Bristol's Backyard Vineyards: Grape-Treading Fruit in Urban Spaces

Every 20 minutes or so, an older diesel-powered train arrives at a graffiti-covered stop. Nearby, a law enforcement alarm cuts through the near-constant road noise. Daily travelers rush by falling apart, ivy-covered fencing panels as storm clouds form.

It is maybe the least likely spot you expect to find a well-established vineyard. But James Bayliss-Smith has cultivated 40 mature vines sagging with round mauve grapes on a sprawling allotment sandwiched between a line of 1930s houses and a commuter railway just north of the city downtown.

"I've noticed people concealing illegal substances or whatever in the shrubbery," says Bayliss-Smith. "But you just get on with it ... and keep tending to your grapevines."

Bayliss-Smith, forty-six, a filmmaker who also has a fermented beverage company, is not the only urban winemaker. He's organized a loose collective of cultivators who make wine from several hidden urban vineyards nestled in private yards and community plots across Bristol. The project is sufficiently underground to have an formal title yet, but the collective's messaging chat is called Grape Expectations.

City Wine Gardens Across the World

So far, the grower's plot is the sole location listed in the Urban Vineyards Association's upcoming global directory, which features more famous city vineyards such as the eighteen hundred plants on the slopes of Paris's renowned artistic district area and over 3,000 vines with views of and inside Turin. Based in Italy non-profit association is at the forefront of a initiative re-establishing urban grape cultivation in traditional winemaking countries, but has identified them throughout the globe, including urban centers in Japan, Bangladesh and Uzbekistan.

"Vineyards help cities stay greener and ecologically varied. They preserve land from development by establishing permanent, productive agricultural units inside urban environments," explains the association's president.

Similar to other vintages, those produced in cities are a product of the soils the vines grow in, the unpredictability of the weather and the individuals who tend the fruit. "Each vintage represents the beauty, community, environment and history of a urban center," adds the spokesperson.

Unknown Polish Grapes

Returning to the city, the grower is in a race against time to harvest the grapevines he cultivated from a cutting left in his garden by a Eastern European household. If the rain comes, then the pigeons may seize their chance to attack again. "This is the mystery Polish grape," he says, as he removes damaged and mouldy grapes from the shimmering bunches. "We don't really know what variety they are, but they're definitely hardy. In contrast to noble varieties – Pinot Noir, white wine grapes and other famous European varieties – you don't have to spray them with chemicals ... this could be a unique cultivar that was bred by the Soviets."

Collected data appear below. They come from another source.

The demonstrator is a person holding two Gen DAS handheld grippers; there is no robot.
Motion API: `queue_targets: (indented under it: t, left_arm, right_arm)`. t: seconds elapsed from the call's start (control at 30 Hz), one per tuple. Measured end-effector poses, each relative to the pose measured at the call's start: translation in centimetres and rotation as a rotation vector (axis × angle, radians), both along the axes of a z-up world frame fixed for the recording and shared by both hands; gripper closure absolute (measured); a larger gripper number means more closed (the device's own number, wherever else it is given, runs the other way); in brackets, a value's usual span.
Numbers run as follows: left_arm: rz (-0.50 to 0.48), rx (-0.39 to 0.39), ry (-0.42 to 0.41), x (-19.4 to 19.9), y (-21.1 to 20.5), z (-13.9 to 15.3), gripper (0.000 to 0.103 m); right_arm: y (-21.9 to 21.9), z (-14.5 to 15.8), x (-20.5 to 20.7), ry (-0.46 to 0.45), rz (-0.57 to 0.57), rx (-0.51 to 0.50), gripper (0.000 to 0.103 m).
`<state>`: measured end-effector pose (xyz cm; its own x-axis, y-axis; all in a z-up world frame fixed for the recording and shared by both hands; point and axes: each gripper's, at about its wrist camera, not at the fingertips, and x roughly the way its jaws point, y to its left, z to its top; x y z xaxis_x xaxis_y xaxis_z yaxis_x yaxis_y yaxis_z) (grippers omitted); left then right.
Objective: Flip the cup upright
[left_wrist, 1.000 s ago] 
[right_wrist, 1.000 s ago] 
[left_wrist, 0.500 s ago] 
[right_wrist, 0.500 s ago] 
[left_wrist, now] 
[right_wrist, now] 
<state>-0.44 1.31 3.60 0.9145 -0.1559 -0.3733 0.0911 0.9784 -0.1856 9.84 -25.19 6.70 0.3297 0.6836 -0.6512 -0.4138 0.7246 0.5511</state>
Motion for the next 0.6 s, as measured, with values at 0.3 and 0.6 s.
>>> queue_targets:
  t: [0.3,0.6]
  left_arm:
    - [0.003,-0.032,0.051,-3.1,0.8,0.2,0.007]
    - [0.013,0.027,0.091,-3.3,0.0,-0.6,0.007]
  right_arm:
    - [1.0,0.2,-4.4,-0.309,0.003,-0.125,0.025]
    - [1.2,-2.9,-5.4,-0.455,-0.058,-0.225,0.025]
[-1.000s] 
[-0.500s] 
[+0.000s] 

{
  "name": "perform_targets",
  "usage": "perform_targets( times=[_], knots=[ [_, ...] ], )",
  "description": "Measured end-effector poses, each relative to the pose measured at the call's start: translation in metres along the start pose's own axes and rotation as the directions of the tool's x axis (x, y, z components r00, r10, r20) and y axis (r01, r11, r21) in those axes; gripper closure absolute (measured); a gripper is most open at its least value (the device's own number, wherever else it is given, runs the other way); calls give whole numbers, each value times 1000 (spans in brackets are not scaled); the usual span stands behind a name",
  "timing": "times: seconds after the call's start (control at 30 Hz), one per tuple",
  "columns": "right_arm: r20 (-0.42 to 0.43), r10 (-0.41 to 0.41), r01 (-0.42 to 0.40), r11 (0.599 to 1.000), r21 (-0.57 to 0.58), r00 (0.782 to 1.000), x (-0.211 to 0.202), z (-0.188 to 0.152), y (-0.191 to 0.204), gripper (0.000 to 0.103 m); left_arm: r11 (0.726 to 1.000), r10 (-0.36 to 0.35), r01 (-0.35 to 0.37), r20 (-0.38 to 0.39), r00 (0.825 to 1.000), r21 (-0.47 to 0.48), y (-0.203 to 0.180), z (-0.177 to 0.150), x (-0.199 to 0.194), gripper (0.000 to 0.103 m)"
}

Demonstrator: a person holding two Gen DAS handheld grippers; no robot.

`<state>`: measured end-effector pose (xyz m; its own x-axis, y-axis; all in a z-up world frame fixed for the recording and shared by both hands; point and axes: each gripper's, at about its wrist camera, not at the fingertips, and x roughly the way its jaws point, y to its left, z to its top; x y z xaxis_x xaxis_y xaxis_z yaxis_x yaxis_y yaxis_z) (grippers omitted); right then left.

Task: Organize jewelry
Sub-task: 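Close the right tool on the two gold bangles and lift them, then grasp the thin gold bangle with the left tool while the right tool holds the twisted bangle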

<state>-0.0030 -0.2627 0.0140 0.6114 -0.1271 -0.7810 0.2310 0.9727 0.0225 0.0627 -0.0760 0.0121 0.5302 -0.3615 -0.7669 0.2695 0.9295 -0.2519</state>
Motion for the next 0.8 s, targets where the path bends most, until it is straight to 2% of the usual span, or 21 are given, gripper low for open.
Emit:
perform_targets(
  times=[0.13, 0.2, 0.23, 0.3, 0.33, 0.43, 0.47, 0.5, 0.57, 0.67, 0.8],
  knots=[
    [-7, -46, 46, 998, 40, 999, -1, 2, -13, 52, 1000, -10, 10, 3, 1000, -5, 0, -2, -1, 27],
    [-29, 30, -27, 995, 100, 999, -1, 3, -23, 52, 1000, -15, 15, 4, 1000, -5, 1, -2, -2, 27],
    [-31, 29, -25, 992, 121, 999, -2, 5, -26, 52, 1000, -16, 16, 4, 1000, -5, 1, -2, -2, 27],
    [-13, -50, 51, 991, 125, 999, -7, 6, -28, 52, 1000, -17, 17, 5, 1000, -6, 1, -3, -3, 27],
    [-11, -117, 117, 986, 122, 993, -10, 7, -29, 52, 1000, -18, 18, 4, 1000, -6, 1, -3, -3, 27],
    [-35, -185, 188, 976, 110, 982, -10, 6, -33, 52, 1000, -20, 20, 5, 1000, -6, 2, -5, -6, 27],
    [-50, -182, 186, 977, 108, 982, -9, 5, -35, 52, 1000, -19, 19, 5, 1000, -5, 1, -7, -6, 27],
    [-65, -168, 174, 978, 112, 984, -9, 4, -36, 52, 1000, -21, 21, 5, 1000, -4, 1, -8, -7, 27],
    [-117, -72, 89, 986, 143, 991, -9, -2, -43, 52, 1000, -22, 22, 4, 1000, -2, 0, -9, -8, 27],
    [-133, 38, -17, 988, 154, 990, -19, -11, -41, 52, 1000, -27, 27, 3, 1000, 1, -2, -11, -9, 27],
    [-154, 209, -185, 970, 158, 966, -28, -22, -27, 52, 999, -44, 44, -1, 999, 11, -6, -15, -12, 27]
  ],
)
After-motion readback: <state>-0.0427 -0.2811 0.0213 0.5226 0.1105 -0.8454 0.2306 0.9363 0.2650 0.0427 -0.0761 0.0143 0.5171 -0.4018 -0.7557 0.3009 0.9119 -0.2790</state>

Group Efforts Across the City

The other members of the collective are additionally making the most of sunny interludes between showers of fall precipitation. At a rooftop garden overlooking Bristol's shimmering harbour, where medieval merchant vessels once floated with barrels of wine from France and the Iberian peninsula, one cultivator is collecting her dark berries from approximately fifty plants. "I adore the aroma of these vines. It is so evocative," she says, stopping with a basket of fruit resting on her shoulder. "It recalls the fragrance of southern France when you open the vehicle windows on vacation."

Grant, 52, who has devoted more than two decades working for charitable groups in war-torn regions, inadvertently inherited the grape garden when she returned to the UK from Kenya with her household in recent years. She felt an strong responsibility to maintain the vines in the yard of their new home. "This plot has previously survived three different owners," she says. "I deeply appreciate the concept of natural stewardship – of handing this down to someone else so they continue producing from the soil."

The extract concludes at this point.